# What is expected
Give back each line of the material that contains the word "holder".

# Recorded information
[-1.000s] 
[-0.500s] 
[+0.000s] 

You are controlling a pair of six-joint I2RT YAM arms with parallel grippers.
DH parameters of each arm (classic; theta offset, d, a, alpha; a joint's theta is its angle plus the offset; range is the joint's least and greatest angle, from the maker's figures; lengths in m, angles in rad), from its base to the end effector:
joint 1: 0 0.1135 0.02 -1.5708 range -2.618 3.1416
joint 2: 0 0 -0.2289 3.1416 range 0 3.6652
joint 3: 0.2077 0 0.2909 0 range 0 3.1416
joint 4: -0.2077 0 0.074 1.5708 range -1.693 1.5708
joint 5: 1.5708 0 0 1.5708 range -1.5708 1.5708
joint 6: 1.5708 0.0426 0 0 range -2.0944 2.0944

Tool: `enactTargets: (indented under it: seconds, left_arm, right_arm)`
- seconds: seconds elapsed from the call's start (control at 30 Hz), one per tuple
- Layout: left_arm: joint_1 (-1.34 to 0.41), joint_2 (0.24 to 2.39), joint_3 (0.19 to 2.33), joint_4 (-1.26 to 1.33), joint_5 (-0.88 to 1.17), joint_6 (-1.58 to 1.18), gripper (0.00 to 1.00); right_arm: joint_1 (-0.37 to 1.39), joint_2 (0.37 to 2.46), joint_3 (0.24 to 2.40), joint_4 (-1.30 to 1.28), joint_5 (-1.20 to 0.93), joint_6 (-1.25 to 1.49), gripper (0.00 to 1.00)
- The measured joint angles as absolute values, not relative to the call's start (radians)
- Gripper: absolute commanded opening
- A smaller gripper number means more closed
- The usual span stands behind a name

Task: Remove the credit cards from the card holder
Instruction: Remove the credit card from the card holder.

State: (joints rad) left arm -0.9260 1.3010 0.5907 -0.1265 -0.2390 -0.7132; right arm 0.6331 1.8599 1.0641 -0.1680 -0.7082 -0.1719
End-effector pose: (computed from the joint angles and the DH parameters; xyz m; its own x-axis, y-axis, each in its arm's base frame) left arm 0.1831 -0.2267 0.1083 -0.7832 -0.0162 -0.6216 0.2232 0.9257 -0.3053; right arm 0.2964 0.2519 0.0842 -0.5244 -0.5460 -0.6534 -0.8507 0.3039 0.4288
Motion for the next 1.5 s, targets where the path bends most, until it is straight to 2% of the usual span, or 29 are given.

# Exercise output
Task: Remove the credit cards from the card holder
Instruction: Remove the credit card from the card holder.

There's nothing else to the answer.